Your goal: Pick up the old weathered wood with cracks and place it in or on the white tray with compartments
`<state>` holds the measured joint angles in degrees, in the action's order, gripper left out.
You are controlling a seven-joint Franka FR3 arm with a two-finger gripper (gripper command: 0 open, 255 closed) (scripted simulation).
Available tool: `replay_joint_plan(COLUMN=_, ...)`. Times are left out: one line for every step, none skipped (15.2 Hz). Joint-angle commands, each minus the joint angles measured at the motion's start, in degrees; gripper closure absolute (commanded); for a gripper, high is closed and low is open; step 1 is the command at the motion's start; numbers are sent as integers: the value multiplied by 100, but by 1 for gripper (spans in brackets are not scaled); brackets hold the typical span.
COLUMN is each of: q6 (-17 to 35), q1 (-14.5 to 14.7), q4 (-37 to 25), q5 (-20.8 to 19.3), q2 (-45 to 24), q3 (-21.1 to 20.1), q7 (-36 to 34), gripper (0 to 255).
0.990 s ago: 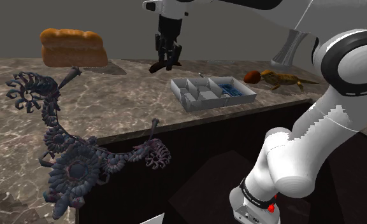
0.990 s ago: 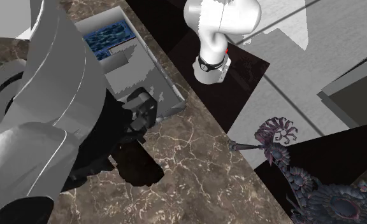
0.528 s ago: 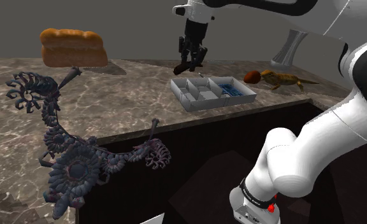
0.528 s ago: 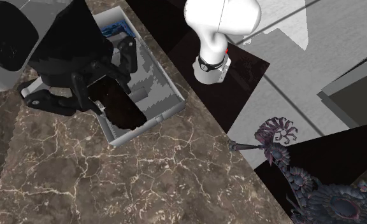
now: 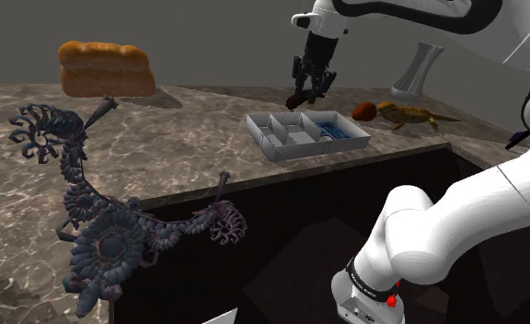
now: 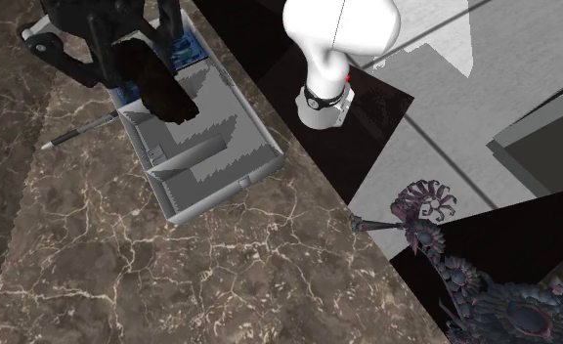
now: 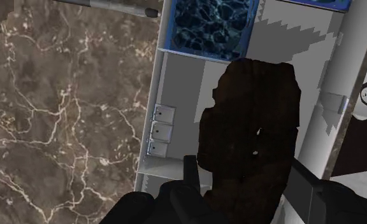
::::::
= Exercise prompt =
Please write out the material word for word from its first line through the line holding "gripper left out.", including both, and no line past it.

= Problem solution =
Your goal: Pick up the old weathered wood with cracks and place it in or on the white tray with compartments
`<state>` holds the measured joint angles in degrees, in the action's order, gripper left out.

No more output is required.